Of the lines below, count those containing the word "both". Reply with the number alone.

• Data:
::::
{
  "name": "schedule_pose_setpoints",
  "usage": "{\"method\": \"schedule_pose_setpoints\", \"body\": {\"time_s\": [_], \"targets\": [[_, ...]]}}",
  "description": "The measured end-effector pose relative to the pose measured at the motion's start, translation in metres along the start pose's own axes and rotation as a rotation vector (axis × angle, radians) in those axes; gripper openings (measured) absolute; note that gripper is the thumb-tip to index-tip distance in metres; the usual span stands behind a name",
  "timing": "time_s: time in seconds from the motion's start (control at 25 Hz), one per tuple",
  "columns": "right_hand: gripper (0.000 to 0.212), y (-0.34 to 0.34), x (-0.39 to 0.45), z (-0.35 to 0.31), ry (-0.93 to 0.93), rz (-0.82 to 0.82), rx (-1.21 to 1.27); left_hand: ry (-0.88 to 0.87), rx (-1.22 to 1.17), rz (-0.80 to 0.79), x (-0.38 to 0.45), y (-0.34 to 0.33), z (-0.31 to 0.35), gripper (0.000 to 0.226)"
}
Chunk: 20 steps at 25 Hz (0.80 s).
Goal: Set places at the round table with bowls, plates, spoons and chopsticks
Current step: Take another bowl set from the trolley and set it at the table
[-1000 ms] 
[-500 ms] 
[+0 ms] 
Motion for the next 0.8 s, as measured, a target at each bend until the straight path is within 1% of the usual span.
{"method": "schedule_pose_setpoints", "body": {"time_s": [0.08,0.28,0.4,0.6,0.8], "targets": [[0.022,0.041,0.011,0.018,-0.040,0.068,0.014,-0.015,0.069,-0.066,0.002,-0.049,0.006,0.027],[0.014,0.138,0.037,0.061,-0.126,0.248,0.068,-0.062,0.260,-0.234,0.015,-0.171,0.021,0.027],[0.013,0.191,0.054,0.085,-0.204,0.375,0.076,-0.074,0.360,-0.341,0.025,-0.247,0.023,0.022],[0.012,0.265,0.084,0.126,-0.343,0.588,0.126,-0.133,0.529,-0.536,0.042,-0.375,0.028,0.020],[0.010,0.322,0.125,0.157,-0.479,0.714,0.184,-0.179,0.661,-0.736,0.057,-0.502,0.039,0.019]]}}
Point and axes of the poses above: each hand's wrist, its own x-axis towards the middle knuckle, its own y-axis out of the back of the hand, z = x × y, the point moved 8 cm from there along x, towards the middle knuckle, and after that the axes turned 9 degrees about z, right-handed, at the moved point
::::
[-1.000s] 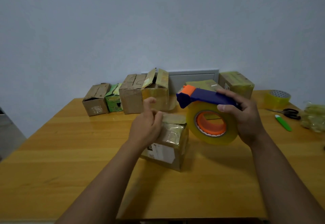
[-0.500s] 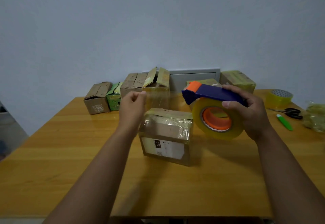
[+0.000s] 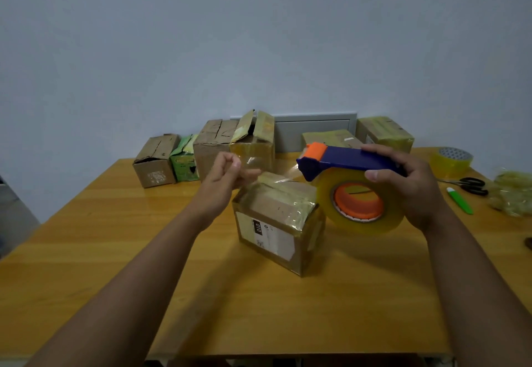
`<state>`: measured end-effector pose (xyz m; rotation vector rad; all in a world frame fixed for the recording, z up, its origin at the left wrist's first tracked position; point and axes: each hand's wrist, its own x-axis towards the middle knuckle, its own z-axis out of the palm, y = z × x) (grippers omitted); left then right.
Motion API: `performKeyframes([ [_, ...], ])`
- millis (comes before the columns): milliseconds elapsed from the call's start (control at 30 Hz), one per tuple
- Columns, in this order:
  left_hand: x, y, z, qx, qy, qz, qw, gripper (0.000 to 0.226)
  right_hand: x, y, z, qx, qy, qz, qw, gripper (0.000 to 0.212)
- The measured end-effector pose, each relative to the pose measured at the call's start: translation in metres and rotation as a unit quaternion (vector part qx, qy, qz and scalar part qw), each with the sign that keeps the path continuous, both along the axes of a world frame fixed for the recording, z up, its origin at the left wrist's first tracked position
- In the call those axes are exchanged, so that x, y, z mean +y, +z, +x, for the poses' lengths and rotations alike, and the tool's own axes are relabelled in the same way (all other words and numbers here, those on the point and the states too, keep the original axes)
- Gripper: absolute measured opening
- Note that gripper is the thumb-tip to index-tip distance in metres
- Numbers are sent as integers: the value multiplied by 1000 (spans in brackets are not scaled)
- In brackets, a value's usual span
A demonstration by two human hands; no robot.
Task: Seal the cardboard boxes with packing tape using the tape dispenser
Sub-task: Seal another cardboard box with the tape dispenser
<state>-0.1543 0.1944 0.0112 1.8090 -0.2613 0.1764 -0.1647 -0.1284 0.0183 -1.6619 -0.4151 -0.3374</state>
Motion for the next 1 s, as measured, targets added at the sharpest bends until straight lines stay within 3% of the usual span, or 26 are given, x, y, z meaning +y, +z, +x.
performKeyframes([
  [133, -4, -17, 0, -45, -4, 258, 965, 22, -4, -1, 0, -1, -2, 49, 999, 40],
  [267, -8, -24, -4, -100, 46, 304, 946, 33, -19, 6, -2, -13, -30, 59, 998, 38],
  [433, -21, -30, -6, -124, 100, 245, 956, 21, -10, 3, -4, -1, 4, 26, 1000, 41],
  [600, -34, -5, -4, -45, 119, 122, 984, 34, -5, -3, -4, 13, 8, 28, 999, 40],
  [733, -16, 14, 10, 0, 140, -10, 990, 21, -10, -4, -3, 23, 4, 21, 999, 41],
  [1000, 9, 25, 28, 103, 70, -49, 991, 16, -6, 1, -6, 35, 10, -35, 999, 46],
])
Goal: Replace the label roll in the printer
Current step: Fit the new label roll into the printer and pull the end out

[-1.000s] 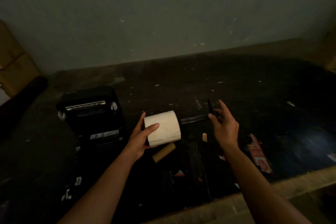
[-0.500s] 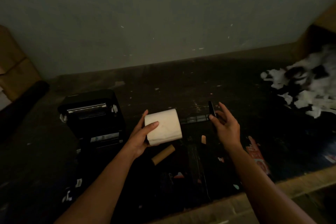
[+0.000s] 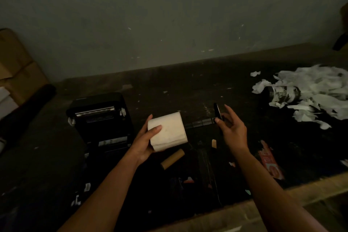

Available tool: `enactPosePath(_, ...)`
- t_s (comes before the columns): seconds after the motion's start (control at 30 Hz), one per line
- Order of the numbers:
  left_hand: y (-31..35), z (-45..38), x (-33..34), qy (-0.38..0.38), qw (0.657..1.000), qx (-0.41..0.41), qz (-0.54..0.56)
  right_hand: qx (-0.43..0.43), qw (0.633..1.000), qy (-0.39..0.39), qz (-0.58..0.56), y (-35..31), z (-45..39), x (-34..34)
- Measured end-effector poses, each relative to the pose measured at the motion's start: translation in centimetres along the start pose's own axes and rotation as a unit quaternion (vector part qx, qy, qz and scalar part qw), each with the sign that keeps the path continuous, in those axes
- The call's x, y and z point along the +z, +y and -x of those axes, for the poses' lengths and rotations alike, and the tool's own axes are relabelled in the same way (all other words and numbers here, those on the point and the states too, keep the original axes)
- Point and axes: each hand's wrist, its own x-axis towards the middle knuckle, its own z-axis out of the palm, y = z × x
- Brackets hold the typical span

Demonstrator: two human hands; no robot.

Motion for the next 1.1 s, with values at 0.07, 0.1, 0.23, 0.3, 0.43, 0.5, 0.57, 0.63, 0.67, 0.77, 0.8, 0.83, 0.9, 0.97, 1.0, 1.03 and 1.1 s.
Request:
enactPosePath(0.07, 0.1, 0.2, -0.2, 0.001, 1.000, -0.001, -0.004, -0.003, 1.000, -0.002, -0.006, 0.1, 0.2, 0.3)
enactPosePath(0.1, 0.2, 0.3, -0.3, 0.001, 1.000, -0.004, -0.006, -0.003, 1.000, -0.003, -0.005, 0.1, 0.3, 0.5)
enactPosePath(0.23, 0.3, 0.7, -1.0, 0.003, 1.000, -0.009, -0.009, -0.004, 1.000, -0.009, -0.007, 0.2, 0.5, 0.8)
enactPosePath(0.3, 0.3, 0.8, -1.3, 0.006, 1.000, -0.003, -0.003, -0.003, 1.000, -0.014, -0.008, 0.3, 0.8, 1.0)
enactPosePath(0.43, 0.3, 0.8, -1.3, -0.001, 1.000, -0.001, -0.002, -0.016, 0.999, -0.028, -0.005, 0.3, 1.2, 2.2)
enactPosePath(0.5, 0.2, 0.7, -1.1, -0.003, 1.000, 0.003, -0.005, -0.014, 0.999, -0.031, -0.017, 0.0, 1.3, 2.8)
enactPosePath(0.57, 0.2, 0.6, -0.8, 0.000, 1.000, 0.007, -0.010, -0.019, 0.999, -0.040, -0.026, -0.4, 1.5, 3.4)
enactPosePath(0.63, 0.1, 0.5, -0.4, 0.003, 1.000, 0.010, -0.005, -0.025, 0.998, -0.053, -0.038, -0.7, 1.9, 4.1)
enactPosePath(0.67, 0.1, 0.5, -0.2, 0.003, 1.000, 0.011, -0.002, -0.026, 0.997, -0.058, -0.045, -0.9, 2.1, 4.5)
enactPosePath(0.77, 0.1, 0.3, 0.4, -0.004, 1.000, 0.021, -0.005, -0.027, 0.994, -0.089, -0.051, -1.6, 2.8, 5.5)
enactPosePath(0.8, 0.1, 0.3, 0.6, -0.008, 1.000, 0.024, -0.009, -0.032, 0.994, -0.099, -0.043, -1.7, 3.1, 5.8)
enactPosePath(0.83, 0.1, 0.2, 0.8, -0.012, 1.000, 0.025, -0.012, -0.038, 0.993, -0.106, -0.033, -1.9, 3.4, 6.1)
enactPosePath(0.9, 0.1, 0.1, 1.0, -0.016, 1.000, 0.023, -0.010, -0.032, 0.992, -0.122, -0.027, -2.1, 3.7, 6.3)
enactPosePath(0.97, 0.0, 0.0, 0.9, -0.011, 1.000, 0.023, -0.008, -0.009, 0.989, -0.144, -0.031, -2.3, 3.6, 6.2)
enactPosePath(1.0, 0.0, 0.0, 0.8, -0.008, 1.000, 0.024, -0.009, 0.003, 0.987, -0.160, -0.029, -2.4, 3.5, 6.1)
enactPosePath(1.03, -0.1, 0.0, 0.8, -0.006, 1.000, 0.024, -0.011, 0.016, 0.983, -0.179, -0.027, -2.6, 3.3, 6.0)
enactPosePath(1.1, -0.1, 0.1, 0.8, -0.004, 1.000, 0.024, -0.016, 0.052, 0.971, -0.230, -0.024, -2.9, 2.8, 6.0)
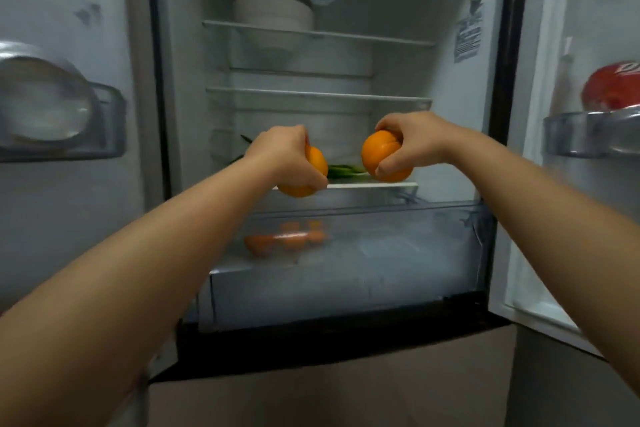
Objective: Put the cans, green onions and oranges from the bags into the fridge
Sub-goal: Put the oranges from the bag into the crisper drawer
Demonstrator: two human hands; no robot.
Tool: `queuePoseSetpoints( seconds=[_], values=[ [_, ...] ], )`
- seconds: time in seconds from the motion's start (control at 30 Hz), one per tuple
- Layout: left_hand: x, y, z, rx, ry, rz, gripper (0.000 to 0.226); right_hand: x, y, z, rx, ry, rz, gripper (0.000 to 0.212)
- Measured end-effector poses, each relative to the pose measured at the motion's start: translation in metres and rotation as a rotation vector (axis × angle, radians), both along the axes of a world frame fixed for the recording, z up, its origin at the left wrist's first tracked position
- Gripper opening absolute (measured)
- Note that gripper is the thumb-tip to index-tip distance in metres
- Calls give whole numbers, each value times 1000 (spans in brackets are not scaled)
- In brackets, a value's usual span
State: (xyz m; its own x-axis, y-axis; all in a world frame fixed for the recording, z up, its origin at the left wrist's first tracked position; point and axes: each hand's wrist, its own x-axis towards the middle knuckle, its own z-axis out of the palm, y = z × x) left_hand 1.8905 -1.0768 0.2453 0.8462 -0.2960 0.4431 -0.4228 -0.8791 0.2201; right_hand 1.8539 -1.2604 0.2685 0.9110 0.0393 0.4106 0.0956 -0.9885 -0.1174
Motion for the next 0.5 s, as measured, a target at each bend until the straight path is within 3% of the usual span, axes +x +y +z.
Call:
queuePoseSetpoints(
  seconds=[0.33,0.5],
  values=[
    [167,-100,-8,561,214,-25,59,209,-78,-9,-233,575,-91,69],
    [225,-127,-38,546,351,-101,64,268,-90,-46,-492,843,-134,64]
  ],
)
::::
• Answer to this problem:
2